We might get some stick. Well, you know, it wouldn’t be filmmaking if we didn’t get some stick!

Finally then, as well as the younger actors you worked with in Potter and this, you’ve directed veteran actors Maggie Smith, Michael Gambon, Gary Oldman, Alan Rickman… You once described them as sometimes being as vulnerable and in need of support as newer actors. That felt surprising, because someone like Rickman always looked on screen so untouchable in terms of his talent.

Alan was probably… certainly one of the finest actors I’ve ever worked with, but it’s amazing how these people who have such a skill set and seem so formidable can still be somewhat nervous about what they’re doing. And that’s what makes them great, because if it was effortless and if they could just do it and it didn’t cost them anything, they wouldn’t be great. I always felt that Alan was an amazing, amazing actor, but he still needed to feel confident and loved, I think. I think it’s a credit to him that he was still searching for things. He was formidable.

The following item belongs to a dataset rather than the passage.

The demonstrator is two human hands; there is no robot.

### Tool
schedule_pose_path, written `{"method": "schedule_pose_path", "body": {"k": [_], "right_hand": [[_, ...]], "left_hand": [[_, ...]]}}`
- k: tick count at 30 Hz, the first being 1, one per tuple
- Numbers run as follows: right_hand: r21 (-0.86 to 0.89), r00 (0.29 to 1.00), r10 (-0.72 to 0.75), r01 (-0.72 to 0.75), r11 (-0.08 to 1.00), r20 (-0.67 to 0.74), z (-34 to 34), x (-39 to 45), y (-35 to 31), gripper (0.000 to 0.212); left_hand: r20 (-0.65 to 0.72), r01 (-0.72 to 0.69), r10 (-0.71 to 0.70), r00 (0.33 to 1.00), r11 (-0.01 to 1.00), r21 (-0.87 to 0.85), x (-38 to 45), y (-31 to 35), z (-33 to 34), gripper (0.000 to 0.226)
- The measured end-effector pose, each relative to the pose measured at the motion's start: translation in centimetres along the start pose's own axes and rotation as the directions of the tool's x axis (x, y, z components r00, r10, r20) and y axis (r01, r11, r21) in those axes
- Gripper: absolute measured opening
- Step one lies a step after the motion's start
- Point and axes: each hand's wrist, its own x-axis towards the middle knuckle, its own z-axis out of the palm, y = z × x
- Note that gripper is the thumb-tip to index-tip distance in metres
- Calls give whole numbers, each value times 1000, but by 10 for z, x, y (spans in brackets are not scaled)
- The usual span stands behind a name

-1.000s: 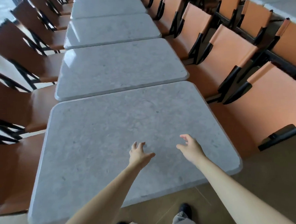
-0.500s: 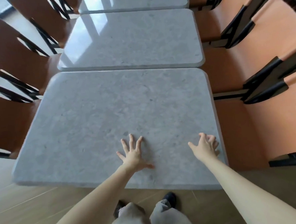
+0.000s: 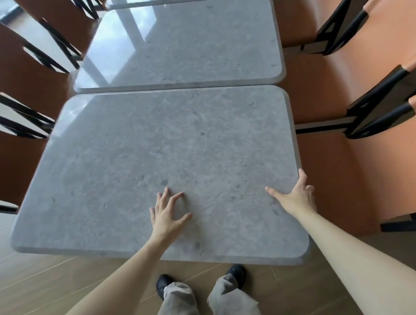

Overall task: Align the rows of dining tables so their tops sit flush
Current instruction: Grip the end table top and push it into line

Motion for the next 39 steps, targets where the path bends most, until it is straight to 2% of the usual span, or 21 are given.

I remember doing Order Of The Phoenix when he came on in his first scene and sitting with a recruit audience and the power of his delivery and those pauses, the atmosphere in the cinema shifted the minute he came on screen and it was palpable. He was a great, great, great actor.

I think every artist, if they’re really doing their job properly, is taking certain risks and has a vulnerability and that vulnerability in part contributes to their greatness.

David Yates, thank you very much!

Fantastic Beasts And Where To Find Them is in cinemas now.